Notwithstanding this, a second possible pathway is the fall of the regime. Nobody was predicting this outcome in the immediate future but regime vulnerabilities have become more apparent and many of its opponents appeared looking forward to such a “victory.” Supposing that the regime did suddenly unravel and collapse, it is not self-evident, however, what would follow and at least three possible pathways had some plausibility and evidence for them could be seen in the presentations at the conference.

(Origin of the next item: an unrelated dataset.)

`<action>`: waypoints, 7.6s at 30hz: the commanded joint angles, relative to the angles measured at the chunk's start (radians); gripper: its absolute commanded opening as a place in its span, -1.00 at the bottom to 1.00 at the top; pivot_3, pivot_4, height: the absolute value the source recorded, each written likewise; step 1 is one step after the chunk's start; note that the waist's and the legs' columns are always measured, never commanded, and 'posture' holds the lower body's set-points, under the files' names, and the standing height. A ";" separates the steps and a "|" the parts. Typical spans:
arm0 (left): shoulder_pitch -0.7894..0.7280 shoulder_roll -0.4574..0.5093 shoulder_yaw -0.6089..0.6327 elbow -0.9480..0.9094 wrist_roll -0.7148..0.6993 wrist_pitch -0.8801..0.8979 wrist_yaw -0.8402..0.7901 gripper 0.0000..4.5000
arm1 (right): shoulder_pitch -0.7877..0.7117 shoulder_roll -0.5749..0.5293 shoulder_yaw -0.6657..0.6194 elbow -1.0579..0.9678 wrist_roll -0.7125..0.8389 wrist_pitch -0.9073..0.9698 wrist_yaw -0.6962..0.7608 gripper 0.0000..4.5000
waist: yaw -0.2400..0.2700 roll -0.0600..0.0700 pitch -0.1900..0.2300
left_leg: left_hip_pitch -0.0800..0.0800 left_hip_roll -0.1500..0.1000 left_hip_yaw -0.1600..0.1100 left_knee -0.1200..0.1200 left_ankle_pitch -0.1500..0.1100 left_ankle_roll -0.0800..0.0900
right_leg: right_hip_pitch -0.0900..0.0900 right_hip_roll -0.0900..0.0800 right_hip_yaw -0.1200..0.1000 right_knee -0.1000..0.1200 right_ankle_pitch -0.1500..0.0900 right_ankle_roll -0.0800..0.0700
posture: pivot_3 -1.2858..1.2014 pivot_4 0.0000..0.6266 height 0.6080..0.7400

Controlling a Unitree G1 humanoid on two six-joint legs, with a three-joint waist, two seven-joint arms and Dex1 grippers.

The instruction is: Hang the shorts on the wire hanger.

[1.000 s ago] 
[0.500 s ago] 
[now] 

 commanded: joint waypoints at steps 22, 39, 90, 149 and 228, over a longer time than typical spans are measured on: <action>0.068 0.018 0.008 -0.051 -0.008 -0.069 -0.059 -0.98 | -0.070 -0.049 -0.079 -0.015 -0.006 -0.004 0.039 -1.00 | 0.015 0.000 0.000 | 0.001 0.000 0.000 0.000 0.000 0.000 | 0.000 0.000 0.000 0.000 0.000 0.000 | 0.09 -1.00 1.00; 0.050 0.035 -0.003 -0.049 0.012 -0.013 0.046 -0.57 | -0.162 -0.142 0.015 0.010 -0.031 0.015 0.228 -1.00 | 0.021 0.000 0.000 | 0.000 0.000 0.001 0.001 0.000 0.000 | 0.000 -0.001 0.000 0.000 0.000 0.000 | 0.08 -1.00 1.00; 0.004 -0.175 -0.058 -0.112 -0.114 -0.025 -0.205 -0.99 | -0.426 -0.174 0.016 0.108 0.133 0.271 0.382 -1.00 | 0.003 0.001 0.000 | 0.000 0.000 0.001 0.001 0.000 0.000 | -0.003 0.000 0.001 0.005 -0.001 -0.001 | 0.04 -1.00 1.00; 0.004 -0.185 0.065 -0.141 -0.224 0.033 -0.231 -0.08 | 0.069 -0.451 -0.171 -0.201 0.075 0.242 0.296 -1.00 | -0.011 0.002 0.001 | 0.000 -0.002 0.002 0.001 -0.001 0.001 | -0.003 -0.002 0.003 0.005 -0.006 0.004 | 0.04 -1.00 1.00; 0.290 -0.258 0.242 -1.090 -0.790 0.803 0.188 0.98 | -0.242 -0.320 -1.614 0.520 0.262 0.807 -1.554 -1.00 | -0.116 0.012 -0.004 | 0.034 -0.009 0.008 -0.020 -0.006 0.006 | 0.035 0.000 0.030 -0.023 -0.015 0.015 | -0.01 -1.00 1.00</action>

Scenario 3: Democratic Transformation: First, for those who put their faith in the power and intentions of “moderate” Islamists, particularly the Muslim Brotherhood as well as in the discourse of the exiled National Coalition, which advocates a civil state, there was hope that regime collapse could lead to democratization, possibly with Islamic characteristics.

Scenario 4: A Caliphate: Other panellists, believed the more radical elements of the opposition had the upper hand on the ground, notably Jabhat al-Nusra, ISIS and various other jihadi groups, making a salafist/jihadist-dominated Islamist state—a “caliphate”—of sorts, the more likely outcome, although this depended on the fractured Islamist groups ability to share power or on the weaker groups bandwagoning with/and submitting to a dominant faction.

Scenario 5: Anarchy: A third possible pathway was fragmentation and deepened struggle for power. In this scenario, the regime might lose control of all or parts of Damascus, but, already considerably de-centralized and “militia-ized”, it and its various local components would remain active in the power struggle and would retrench to more defensive Western parts of the country. Rival jihadi Islamists, including the two al-Qaida avatars, Nusra and IS, would fall on each other in a struggle for dominance. Localized warlords and militias would attempt to defend their own turf, with the PYD in Kurdish areas the most successful. Considerably increased refugees flows, ethnic cleansing and destruction would accompany the power struggle.

At the time of the conference, the preponderance of evidence and opinion could not be said to be behind any one of the scenarios. Mixes of several of them were also possible.